What are some specific strategies to ensure stability?

It depends on the sorting algorithm. In general, when you are swapping elements, don’t swap equal elements.

In selection sort, when there are multiple equal “smallest” elements to select, select the first.

In insertion sort, if you’re inserting from the right, stop when you reach an equal element, inserting the element after the equal element.

In merge sort, if you have equal elements in the two subarrays, take an element from the left subarray before the right subarray.

In Quicksort, you’re generally screwed. In-place Quicksort is not stable.

At times, stability is something we have to analyze after we’ve completed the algorithm. That is, we check if the algorithm is stable and, if not, we see which instructions break stability and whether we can revise them to ensure stability.

Merge sort

Why does merge sort need a new array?

Because no one has found a way to merge two halves of one array in place.

Quicksort

When would Quicksort worst case \(O(n^2)\) happen so that we know when to not use it?

If the pivot chosen is always the largest or smallest element, Quicksort will be \(O(n^2)\). We can avoid this by making a sensible pivot choice.

We generally cross our fingers and assume that we’ll choose good pivots.

In Quicksort, why do we need to move the pivot to the front? Isn’t it easier to choose the element in the middle to be the pivot, and do the swapping process until the left pointer >= right pointer?

You’re not guaranteed to have equal numbers of elements on the left and the right. So what happens when you reach the pivot if it’s in the middle?

How would you pick a random element from a list to use in Quicksort? With an array, I think you’d generate a random number within the index range of the array, but lists are not indexed.

You could accept that it takes \(O(n)\) time to find the pivot.

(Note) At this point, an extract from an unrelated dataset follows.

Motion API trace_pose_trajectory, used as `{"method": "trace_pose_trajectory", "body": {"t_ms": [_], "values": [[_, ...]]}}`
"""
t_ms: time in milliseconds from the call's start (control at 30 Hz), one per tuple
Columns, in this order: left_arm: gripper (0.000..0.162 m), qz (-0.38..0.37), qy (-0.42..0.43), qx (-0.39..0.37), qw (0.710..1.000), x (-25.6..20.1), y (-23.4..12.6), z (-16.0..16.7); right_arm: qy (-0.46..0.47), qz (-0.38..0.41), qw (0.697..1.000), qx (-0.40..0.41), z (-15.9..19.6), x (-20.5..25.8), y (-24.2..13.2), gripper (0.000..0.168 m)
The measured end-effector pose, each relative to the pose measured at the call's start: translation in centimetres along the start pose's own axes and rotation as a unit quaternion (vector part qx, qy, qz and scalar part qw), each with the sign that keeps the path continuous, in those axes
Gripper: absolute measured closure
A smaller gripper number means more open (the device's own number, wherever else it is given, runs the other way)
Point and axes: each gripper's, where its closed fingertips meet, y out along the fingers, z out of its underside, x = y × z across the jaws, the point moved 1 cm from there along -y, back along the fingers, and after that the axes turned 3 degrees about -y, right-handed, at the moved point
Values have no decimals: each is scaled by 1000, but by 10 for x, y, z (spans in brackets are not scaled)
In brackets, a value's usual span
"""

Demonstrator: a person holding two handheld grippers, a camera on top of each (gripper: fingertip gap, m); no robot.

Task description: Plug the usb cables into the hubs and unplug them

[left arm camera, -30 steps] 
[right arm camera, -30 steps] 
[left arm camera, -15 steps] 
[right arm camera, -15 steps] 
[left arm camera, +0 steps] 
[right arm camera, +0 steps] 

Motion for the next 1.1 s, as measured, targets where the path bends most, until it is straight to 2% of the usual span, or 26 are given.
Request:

In the analysis, an extra \(O(n)\) doesn’t affect the asymptotic running time.

Is there a way to make Quicksort iterative?

Yes, you can make any recursive algorithm iterative.

The general strategy is to simulate the recursive call stack.

We may discuss more after we’ve covered Quicksort.

Miscellaneous

I’m still quite confused with the difference between the Comparable and Comparator interfaces.

A Comparator is a function object that compares two other objects. It provides the compare(T obj1, T obj2) method.

A Comparable is an object that can compare itself to similar objects. It provides the compareTo(T other) method.

For example, Integer objects are comparable because there’s a natural way to compare integers for order (from smallest to largest).

If, instead, we wanted to compare integers by their absolute value, we’d need to create a Comparator.

Since people have no natural ordering (I hope), we would use Comparator objects to compare people according to some criterion (e.g., height, distance of home from our classroom)

Can you help me do a tight bound on the following loop?

count = 0;
for (i = 1; i < n; i = i*2) {
  for (j = 1; j <= i; j++) {
    ++count;  
  } // for j
} // for i

Sure.

Loose bound technique: Count the number of times the outer loop runs; Count the worst case of number of times the inner loop runs for each instance of the outer loop. Multiply.

Outer loop is O(logn)

Inner loop is O(n)

Loose upper bound is O(nlogn).

Tight bound technique: Do much more careful counting.

Think of the inner loop as just computing count += i.

When i is 1, the inner loop runs one time. The total cost for n of 1 is therefore 1.

When i is 2, the inner loop runs 2 times. The total cost for n of 2 is therefore 1 + 2 = 3.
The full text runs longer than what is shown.